━━━ INFORMATION SUPPLIED ━━━

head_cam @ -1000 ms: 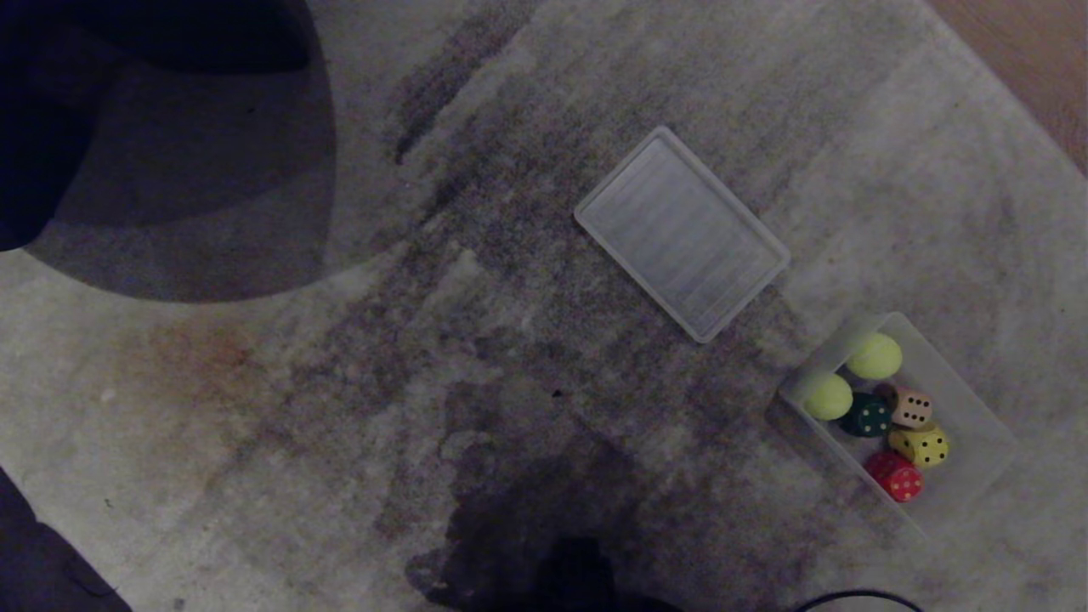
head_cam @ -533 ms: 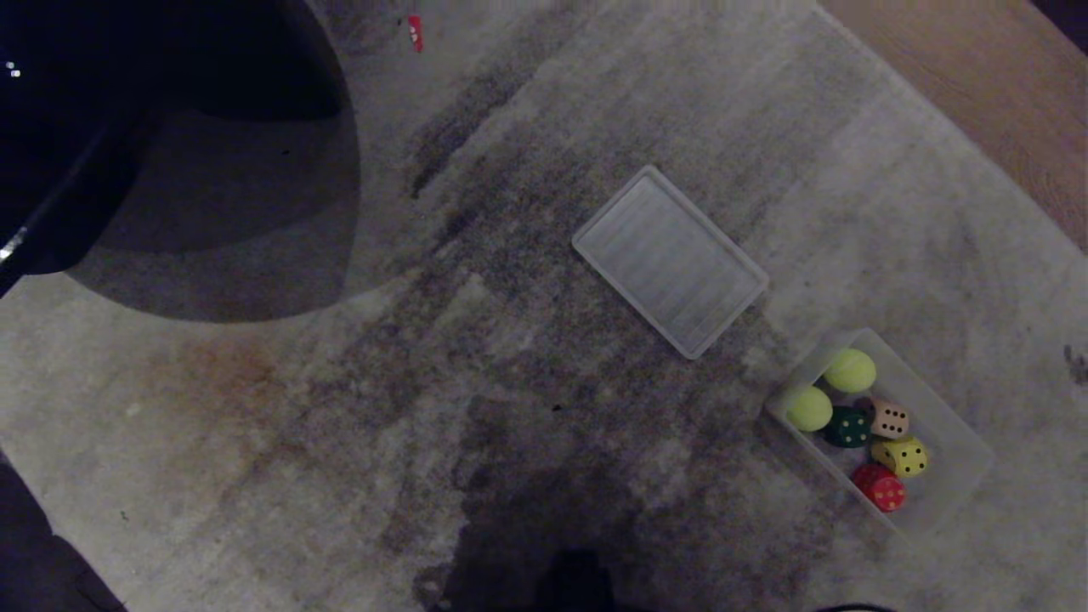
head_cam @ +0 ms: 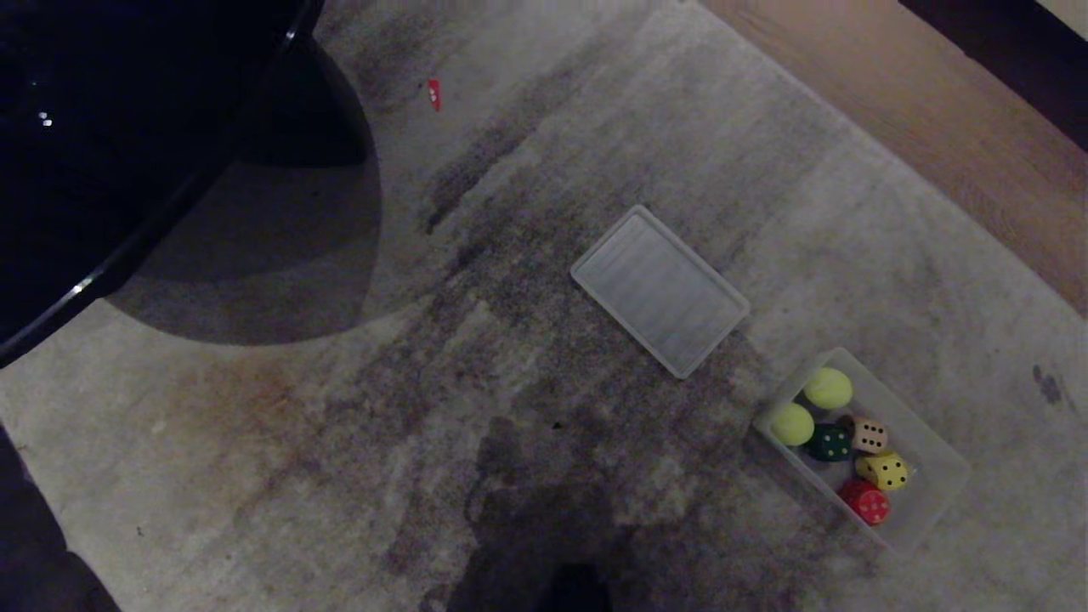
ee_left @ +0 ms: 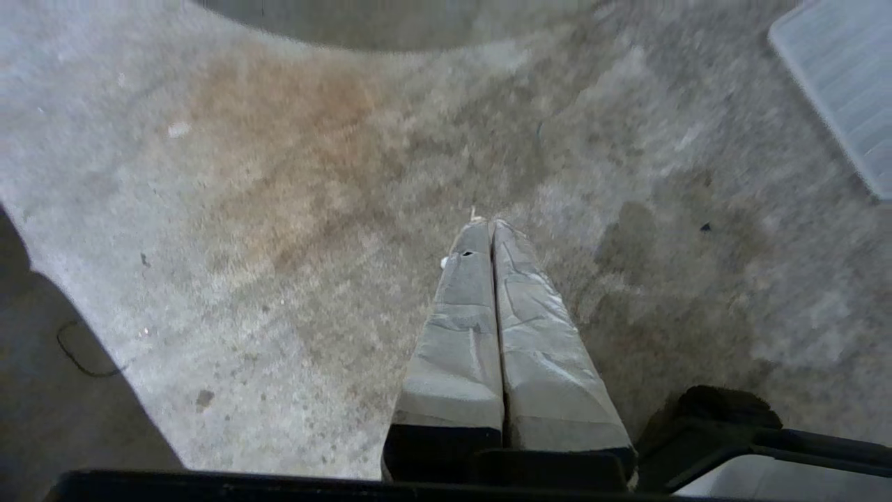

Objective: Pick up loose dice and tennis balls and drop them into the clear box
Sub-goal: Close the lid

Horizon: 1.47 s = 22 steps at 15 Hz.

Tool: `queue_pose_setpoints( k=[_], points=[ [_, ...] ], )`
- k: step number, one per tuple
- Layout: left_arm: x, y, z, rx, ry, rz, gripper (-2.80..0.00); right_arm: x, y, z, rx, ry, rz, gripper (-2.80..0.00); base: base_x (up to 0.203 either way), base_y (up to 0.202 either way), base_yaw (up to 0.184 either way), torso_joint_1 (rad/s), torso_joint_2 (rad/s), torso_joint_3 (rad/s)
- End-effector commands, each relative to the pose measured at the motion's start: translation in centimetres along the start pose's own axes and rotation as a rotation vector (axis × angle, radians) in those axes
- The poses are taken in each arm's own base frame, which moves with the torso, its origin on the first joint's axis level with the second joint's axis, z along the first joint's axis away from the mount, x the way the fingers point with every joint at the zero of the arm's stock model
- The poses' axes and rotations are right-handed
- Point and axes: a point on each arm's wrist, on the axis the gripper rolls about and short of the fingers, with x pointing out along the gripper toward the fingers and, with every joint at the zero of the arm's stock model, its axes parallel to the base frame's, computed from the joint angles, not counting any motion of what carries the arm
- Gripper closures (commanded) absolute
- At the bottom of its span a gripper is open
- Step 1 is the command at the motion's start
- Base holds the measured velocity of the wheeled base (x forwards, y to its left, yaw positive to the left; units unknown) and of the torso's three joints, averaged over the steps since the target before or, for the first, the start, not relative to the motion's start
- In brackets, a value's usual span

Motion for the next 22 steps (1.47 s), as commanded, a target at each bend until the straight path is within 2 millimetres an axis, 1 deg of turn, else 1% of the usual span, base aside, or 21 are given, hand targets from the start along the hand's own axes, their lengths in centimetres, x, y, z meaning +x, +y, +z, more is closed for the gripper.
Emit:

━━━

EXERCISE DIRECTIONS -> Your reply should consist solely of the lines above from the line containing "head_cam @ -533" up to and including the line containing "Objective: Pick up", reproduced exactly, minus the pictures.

RESPONSE FOR THIS EXERCISE ->
head_cam @ -533 ms: 
head_cam @ +0 ms: 
ee_left @ +0 ms: 

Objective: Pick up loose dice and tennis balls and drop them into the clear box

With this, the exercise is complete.